======== Supplied data

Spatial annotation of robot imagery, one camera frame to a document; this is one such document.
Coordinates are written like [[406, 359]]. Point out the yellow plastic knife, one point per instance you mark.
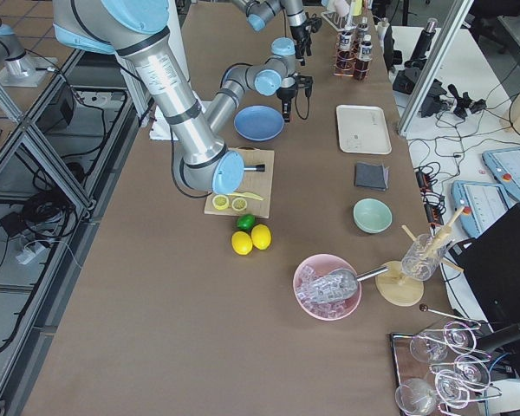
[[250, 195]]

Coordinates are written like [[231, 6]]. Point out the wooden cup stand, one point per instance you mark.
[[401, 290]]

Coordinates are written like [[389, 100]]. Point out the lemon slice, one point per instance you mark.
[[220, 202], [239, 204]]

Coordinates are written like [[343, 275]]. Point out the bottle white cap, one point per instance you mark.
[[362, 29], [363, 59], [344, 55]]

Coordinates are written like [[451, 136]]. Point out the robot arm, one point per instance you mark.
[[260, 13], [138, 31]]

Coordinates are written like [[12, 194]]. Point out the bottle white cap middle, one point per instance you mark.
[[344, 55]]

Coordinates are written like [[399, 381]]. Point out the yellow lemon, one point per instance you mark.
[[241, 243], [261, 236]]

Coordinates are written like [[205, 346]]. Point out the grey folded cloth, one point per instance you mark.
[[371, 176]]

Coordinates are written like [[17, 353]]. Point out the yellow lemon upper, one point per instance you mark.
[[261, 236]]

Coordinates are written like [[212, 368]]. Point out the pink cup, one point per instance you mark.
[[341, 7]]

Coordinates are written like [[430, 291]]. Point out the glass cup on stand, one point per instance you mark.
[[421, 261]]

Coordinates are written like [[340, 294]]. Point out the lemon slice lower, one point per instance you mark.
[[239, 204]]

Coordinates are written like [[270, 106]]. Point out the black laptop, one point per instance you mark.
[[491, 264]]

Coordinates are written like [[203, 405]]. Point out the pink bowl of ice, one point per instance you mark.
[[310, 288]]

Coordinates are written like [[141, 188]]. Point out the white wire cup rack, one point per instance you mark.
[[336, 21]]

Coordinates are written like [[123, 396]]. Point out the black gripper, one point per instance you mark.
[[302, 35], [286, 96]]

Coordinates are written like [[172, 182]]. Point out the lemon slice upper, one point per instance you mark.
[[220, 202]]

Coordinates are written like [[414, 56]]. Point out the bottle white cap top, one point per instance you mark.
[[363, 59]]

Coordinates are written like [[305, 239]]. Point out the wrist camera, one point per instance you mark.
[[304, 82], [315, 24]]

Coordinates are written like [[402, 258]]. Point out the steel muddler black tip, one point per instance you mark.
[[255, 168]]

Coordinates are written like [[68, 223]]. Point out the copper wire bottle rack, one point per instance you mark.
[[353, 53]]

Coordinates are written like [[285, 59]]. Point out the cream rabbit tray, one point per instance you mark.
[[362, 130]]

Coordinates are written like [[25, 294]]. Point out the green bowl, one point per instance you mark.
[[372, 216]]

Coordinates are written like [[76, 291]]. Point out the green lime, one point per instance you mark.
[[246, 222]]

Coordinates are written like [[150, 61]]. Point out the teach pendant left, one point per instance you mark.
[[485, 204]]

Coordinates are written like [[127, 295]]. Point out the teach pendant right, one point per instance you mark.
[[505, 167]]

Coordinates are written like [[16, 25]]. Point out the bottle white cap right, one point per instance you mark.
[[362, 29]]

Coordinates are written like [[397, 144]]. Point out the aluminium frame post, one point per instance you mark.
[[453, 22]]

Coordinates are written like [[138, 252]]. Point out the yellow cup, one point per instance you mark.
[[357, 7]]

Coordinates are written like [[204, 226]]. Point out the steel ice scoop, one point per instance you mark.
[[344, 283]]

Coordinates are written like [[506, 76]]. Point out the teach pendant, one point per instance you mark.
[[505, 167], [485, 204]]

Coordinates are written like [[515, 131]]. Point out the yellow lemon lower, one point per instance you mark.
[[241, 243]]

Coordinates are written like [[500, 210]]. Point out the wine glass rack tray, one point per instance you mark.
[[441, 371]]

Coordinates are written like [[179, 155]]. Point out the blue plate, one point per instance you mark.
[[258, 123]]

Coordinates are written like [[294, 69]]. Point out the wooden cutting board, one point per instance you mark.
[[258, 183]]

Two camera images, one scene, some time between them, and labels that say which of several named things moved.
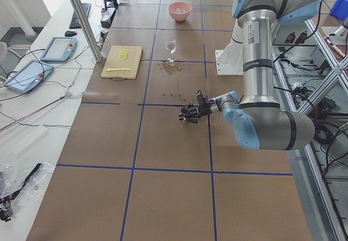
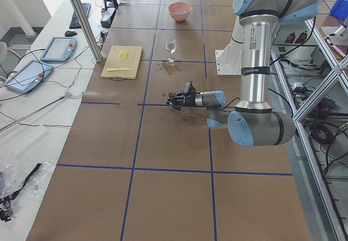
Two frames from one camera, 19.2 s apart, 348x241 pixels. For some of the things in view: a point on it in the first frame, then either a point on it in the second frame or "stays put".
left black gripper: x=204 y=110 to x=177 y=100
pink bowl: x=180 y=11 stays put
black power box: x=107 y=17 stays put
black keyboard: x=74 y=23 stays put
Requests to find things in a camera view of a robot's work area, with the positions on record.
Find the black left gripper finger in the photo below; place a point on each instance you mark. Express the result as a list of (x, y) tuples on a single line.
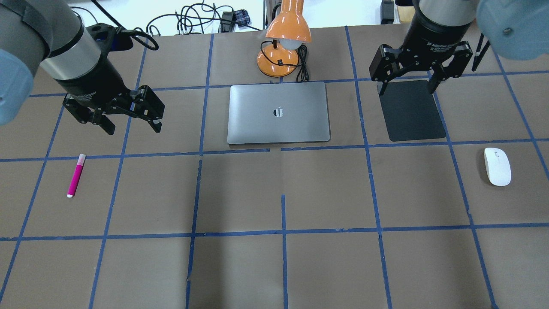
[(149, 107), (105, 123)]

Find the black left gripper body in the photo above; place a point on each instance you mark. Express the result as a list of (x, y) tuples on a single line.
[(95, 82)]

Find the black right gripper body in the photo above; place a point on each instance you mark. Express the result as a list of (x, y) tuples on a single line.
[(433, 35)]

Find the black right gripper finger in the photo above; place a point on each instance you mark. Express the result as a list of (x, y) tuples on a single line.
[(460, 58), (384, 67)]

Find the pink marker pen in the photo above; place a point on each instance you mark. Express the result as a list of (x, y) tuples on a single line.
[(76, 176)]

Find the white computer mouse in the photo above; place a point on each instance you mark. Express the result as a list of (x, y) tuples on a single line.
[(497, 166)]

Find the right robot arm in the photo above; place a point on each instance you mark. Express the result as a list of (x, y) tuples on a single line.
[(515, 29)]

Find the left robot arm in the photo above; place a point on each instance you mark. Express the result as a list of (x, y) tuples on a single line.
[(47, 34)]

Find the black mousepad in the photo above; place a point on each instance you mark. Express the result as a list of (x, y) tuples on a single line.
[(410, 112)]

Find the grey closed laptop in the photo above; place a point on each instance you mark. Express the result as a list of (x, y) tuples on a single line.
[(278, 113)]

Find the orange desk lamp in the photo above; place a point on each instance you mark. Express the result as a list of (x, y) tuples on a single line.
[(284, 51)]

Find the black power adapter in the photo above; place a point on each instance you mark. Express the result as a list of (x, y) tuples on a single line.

================

What is required
Leave every picture out and output the records exactly.

Response box
Spatial annotation of robot imagery, one camera frame to a document; this is one such document.
Coordinates are written like [[406, 359]]. Point out the yellow plastic knife, one point per instance you mark.
[[250, 195]]

Coordinates are written like [[231, 6]]. Point out the wooden cup stand, one point per instance you mark.
[[401, 290]]

Coordinates are written like [[389, 100]]. Point out the lemon slice, one point per instance you mark.
[[220, 202], [239, 204]]

Coordinates are written like [[343, 275]]. Point out the bottle white cap, one point per instance you mark.
[[362, 29], [363, 59], [344, 55]]

Coordinates are written like [[451, 136]]. Point out the robot arm, one point per instance you mark.
[[260, 13], [138, 31]]

Coordinates are written like [[12, 194]]. Point out the bottle white cap middle, one point per instance you mark.
[[344, 55]]

Coordinates are written like [[399, 381]]. Point out the yellow lemon, one point per instance you mark.
[[241, 243], [261, 236]]

Coordinates are written like [[205, 346]]. Point out the grey folded cloth, one point per instance you mark.
[[371, 176]]

Coordinates are written like [[17, 353]]. Point out the yellow lemon upper, one point per instance you mark.
[[261, 236]]

Coordinates are written like [[212, 368]]. Point out the pink cup, one point per instance you mark.
[[341, 7]]

Coordinates are written like [[430, 291]]. Point out the glass cup on stand, one point per instance you mark.
[[421, 261]]

Coordinates are written like [[340, 294]]. Point out the lemon slice lower, one point per instance you mark.
[[239, 204]]

Coordinates are written like [[270, 106]]. Point out the black laptop, one point per instance you mark.
[[491, 264]]

Coordinates are written like [[203, 405]]. Point out the pink bowl of ice, one point per instance you mark.
[[310, 288]]

Coordinates are written like [[141, 188]]. Point out the white wire cup rack, one point per instance you mark.
[[336, 21]]

Coordinates are written like [[123, 396]]. Point out the black gripper, one point per instance you mark.
[[302, 35], [286, 96]]

Coordinates are written like [[172, 182]]. Point out the lemon slice upper, one point per instance you mark.
[[220, 202]]

Coordinates are written like [[414, 56]]. Point out the bottle white cap top, one point per instance you mark.
[[363, 59]]

Coordinates are written like [[305, 239]]. Point out the wrist camera, one point per instance you mark.
[[304, 82], [315, 24]]

Coordinates are written like [[402, 258]]. Point out the steel muddler black tip, one point per instance you mark.
[[255, 168]]

Coordinates are written like [[68, 223]]. Point out the copper wire bottle rack, one point per instance you mark.
[[353, 53]]

Coordinates are written like [[285, 59]]. Point out the cream rabbit tray, one point per instance you mark.
[[362, 130]]

Coordinates are written like [[25, 294]]. Point out the green bowl, one point per instance you mark.
[[372, 216]]

Coordinates are written like [[76, 291]]. Point out the green lime, one point per instance you mark.
[[246, 222]]

Coordinates are written like [[150, 61]]. Point out the teach pendant left, one point per instance you mark.
[[485, 204]]

Coordinates are written like [[127, 295]]. Point out the teach pendant right, one point per instance you mark.
[[505, 167]]

Coordinates are written like [[16, 25]]. Point out the bottle white cap right, one point per instance you mark.
[[362, 29]]

Coordinates are written like [[397, 144]]. Point out the aluminium frame post, one point per instance you mark.
[[453, 22]]

Coordinates are written like [[138, 252]]. Point out the yellow cup, one point per instance you mark.
[[357, 7]]

Coordinates are written like [[204, 226]]. Point out the steel ice scoop, one point per instance you mark.
[[344, 283]]

Coordinates are written like [[506, 76]]. Point out the teach pendant, one point per instance you mark.
[[505, 167], [485, 204]]

Coordinates are written like [[515, 131]]. Point out the yellow lemon lower, one point per instance you mark.
[[241, 243]]

Coordinates are written like [[500, 210]]. Point out the wine glass rack tray, one point per instance you mark.
[[441, 371]]

Coordinates are written like [[179, 155]]. Point out the blue plate, one point per instance you mark.
[[258, 123]]

Coordinates are written like [[294, 69]]. Point out the wooden cutting board, one point per instance you mark.
[[258, 183]]

Two camera images, one scene, some time between them, and labels that say which of several named things moved.
Two frames from one camera, 19.2 s apart, 348x241 pixels. For some of the things in view: a point on it in the first frame, then either a point on it in the second frame or "stays put".
left black gripper: x=204 y=110 to x=177 y=100
pink bowl: x=180 y=11 stays put
black power box: x=107 y=17 stays put
black keyboard: x=74 y=23 stays put
Requests to find things in a camera view of a robot's work area, with the positions on record.
Find the black left gripper finger in the photo below; place a point on each instance you mark. Express the result as a list of (x, y) tuples on a single line.
[(149, 107), (105, 123)]

Find the black left gripper body in the photo above; place a point on each instance you mark. Express the result as a list of (x, y) tuples on a single line.
[(95, 82)]

Find the black right gripper body in the photo above; place a point on each instance you mark. Express the result as a list of (x, y) tuples on a single line.
[(433, 35)]

Find the black right gripper finger in the photo above; place a point on each instance you mark. Express the result as a list of (x, y) tuples on a single line.
[(460, 58), (384, 67)]

Find the pink marker pen in the photo above; place a point on each instance you mark. Express the result as a list of (x, y) tuples on a single line.
[(76, 176)]

Find the white computer mouse in the photo above; place a point on each instance you mark. Express the result as a list of (x, y) tuples on a single line.
[(497, 166)]

Find the right robot arm in the photo above; place a point on each instance you mark. Express the result as a list of (x, y) tuples on a single line.
[(515, 29)]

Find the left robot arm in the photo above; place a point on each instance you mark. Express the result as a list of (x, y) tuples on a single line.
[(47, 34)]

Find the black mousepad in the photo above; place a point on each instance you mark. Express the result as a list of (x, y) tuples on a single line.
[(410, 112)]

Find the grey closed laptop in the photo above; place a point on each instance you mark. Express the result as a list of (x, y) tuples on a single line.
[(278, 113)]

Find the orange desk lamp in the photo above; place a point on each instance you mark. Express the result as a list of (x, y) tuples on a single line.
[(284, 51)]

Find the black power adapter in the photo above; place a point on each instance you mark. Express the result as a list of (x, y) tuples on a single line.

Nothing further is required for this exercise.